Extracted information >>
-- Opening Marker --
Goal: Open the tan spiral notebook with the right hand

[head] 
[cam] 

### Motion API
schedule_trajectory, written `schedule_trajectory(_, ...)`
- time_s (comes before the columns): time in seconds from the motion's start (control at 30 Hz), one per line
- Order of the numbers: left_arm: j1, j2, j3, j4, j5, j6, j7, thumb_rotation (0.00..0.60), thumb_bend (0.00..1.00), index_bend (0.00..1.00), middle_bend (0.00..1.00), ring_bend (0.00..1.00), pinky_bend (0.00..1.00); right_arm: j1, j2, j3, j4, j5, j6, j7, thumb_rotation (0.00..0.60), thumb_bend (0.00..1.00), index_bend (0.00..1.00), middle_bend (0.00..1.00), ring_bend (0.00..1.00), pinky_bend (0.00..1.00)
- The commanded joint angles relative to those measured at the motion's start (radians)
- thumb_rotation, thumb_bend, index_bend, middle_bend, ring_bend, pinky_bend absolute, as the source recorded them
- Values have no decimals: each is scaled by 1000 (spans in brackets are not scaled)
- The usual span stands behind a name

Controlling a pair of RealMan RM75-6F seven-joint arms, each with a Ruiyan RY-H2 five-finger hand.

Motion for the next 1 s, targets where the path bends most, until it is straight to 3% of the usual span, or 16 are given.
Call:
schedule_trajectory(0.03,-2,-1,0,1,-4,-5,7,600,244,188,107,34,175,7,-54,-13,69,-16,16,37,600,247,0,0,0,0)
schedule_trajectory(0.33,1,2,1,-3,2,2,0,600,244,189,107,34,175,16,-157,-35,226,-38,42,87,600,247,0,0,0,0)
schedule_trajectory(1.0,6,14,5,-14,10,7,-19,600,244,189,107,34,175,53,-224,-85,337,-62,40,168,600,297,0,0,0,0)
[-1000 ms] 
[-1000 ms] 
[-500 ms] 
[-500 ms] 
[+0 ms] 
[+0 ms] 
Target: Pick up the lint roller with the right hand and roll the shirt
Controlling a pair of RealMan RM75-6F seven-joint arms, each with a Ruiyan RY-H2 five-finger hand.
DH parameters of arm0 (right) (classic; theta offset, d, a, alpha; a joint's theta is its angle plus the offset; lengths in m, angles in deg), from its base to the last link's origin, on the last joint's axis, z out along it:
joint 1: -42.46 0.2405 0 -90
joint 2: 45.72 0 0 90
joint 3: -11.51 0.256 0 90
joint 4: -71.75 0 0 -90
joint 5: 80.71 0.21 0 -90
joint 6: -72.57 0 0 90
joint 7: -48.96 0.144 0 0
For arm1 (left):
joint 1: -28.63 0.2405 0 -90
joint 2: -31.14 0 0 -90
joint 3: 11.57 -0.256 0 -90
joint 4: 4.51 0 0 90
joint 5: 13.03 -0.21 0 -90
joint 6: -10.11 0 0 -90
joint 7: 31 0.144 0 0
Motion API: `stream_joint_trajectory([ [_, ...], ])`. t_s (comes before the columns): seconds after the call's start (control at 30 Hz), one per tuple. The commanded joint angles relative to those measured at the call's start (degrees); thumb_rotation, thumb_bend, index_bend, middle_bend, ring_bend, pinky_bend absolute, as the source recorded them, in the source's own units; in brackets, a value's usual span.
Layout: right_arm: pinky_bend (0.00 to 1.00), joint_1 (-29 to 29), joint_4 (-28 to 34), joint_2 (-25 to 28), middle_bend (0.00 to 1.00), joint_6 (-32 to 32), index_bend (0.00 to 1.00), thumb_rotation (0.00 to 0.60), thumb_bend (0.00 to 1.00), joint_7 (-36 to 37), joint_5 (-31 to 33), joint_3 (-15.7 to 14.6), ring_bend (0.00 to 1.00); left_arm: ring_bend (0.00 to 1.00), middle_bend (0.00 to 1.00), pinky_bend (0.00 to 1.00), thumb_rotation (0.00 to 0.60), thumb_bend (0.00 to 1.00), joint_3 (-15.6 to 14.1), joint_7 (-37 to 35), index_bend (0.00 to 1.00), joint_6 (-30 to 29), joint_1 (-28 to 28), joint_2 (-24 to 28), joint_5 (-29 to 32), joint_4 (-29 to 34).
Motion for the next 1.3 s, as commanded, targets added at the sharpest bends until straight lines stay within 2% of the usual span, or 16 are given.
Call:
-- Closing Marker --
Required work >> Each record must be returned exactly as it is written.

Reply >>
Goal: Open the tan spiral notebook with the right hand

[head] 
[cam] 

### Motion API
schedule_trajectory, written `schedule_trajectory(_, ...)`
- time_s (comes before the columns): time in seconds from the motion's start (control at 30 Hz), one per line
- Order of the numbers: left_arm: j1, j2, j3, j4, j5, j6, j7, thumb_rotation (0.00..0.60), thumb_bend (0.00..1.00), index_bend (0.00..1.00), middle_bend (0.00..1.00), ring_bend (0.00..1.00), pinky_bend (0.00..1.00); right_arm: j1, j2, j3, j4, j5, j6, j7, thumb_rotation (0.00..0.60), thumb_bend (0.00..1.00), index_bend (0.00..1.00), middle_bend (0.00..1.00), ring_bend (0.00..1.00), pinky_bend (0.00..1.00)
- The commanded joint angles relative to those measured at the motion's start (radians)
- thumb_rotation, thumb_bend, index_bend, middle_bend, ring_bend, pinky_bend absolute, as the source recorded them
- Values have no decimals: each is scaled by 1000 (spans in brackets are not scaled)
- The usual span stands behind a name

Controlling a pair of RealMan RM75-6F seven-joint arms, each with a Ruiyan RY-H2 five-finger hand.

Motion for the next 1 s, targets where the path bends most, until it is straight to 3% of the usual span, or 16 are given.
Call:
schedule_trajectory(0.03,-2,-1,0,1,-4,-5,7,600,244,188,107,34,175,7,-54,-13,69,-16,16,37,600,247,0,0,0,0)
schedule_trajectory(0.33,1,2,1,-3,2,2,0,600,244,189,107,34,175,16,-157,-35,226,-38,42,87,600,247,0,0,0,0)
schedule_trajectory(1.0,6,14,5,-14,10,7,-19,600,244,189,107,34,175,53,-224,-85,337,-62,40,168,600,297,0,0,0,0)
[-1000 ms] 
[-1000 ms] 
[-500 ms] 
[-500 ms] 
[+0 ms] 
[+0 ms] 
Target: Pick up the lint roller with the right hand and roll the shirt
Controlling a pair of RealMan RM75-6F seven-joint arms, each with a Ruiyan RY-H2 five-finger hand.
DH parameters of arm0 (right) (classic; theta offset, d, a, alpha; a joint's theta is its angle plus the offset; lengths in m, angles in deg), from its base to the last link's origin, on the last joint's axis, z out along it:
joint 1: -42.46 0.2405 0 -90
joint 2: 45.72 0 0 90
joint 3: -11.51 0.256 0 90
joint 4: -71.75 0 0 -90
joint 5: 80.71 0.21 0 -90
joint 6: -72.57 0 0 90
joint 7: -48.96 0.144 0 0
For arm1 (left):
joint 1: -28.63 0.2405 0 -90
joint 2: -31.14 0 0 -90
joint 3: 11.57 -0.256 0 -90
joint 4: 4.51 0 0 90
joint 5: 13.03 -0.21 0 -90
joint 6: -10.11 0 0 -90
joint 7: 31 0.144 0 0
Motion API: `stream_joint_trajectory([ [_, ...], ])`. t_s (comes before the columns): seconds after the call's start (control at 30 Hz), one per tuple. The commanded joint angles relative to those measured at the call's start (degrees); thumb_rotation, thumb_bend, index_bend, middle_bend, ring_bend, pinky_bend absolute, as the source recorded them, in the source's own units; in brackets, a value's usual span.
Layout: right_arm: pinky_bend (0.00 to 1.00), joint_1 (-29 to 29), joint_4 (-28 to 34), joint_2 (-25 to 28), middle_bend (0.00 to 1.00), joint_6 (-32 to 32), index_bend (0.00 to 1.00), thumb_rotation (0.00 to 0.60), thumb_bend (0.00 to 1.00), joint_7 (-36 to 37), joint_5 (-31 to 33), joint_3 (-15.7 to 14.6), ring_bend (0.00 to 1.00); left_arm: ring_bend (0.00 to 1.00), middle_bend (0.00 to 1.00), pinky_bend (0.00 to 1.00), thumb_rotation (0.00 to 0.60), thumb_bend (0.00 to 1.00), joint_3 (-15.6 to 14.1), joint_7 (-37 to 35), index_bend (0.00 to 1.00), joint_6 (-30 to 29), joint_1 (-28 to 28), joint_2 (-24 to 28), joint_5 (-29 to 32), joint_4 (-29 to 34).
Motion for the next 1.3 s, as commanded, targets added at the sharpest bends until straight lines stay within 2% of the usual span, or 16 are given.
Call:

The requested output is now complete.